**Data excerpt**.

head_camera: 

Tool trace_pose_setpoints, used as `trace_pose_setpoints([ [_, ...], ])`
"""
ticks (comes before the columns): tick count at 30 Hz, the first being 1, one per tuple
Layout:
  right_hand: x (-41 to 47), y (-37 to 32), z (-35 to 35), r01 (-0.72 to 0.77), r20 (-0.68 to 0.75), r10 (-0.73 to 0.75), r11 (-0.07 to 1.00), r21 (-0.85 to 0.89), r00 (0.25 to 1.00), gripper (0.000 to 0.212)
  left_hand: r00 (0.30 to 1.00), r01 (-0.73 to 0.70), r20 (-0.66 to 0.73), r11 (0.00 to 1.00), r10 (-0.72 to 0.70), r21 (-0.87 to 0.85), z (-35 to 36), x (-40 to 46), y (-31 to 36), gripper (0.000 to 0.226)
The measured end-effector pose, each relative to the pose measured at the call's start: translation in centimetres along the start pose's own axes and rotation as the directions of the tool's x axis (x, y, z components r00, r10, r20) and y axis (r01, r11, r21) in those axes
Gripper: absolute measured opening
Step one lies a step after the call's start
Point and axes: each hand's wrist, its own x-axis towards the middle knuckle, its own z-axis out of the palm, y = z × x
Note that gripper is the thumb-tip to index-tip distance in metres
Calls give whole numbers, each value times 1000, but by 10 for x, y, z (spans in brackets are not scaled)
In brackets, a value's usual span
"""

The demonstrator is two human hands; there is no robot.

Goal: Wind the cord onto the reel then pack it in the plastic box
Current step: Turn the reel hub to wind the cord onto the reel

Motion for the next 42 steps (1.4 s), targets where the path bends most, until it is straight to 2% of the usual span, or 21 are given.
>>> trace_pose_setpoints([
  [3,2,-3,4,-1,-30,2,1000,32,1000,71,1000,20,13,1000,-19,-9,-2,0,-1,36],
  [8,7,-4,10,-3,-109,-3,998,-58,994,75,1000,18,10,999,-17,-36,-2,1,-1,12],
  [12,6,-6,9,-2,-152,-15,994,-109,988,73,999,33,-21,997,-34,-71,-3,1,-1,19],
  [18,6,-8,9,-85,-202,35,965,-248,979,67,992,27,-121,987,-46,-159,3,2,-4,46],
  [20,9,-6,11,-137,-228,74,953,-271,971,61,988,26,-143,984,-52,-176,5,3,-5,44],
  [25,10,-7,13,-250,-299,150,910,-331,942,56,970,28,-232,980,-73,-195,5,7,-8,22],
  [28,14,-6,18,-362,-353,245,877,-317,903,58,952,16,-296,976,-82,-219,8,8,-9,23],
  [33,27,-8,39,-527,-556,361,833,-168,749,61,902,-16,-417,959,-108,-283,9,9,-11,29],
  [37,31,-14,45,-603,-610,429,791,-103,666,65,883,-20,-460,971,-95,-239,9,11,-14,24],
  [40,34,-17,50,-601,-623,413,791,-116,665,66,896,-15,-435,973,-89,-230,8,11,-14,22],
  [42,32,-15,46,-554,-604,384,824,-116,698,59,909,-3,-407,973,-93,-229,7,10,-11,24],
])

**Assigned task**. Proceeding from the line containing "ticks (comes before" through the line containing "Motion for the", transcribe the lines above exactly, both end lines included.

**Output below**.
ticks (comes before the columns): tick count at 30 Hz, the first being 1, one per tuple
Layout:
  right_hand: x (-41 to 47), y (-37 to 32), z (-35 to 35), r01 (-0.72 to 0.77), r20 (-0.68 to 0.75), r10 (-0.73 to 0.75), r11 (-0.07 to 1.00), r21 (-0.85 to 0.89), r00 (0.25 to 1.00), gripper (0.000 to 0.212)
  left_hand: r00 (0.30 to 1.00), r01 (-0.73 to 0.70), r20 (-0.66 to 0.73), r11 (0.00 to 1.00), r10 (-0.72 to 0.70), r21 (-0.87 to 0.85), z (-35 to 36), x (-40 to 46), y (-31 to 36), gripper (0.000 to 0.226)
The measured end-effector pose, each relative to the pose measured at the call's start: translation in centimetres along the start pose's own axes and rotation as the directions of the tool's x axis (x, y, z components r00, r10, r20) and y axis (r01, r11, r21) in those axes
Gripper: absolute measured opening
Step one lies a step after the call's start
Point and axes: each hand's wrist, its own x-axis towards the middle knuckle, its own z-axis out of the palm, y = z × x
Note that gripper is the thumb-tip to index-tip distance in metres
Calls give whole numbers, each value times 1000, but by 10 for x, y, z (spans in brackets are not scaled)
In brackets, a value's usual span
"""

The demonstrator is two human hands; there is no robot.

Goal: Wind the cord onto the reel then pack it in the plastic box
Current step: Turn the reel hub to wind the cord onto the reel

Motion for the next 42 steps (1.4 s), targets where the path bends most, until it is straight to 2% of the usual span, or 21 are given.

Nothing else is needed for this exercise.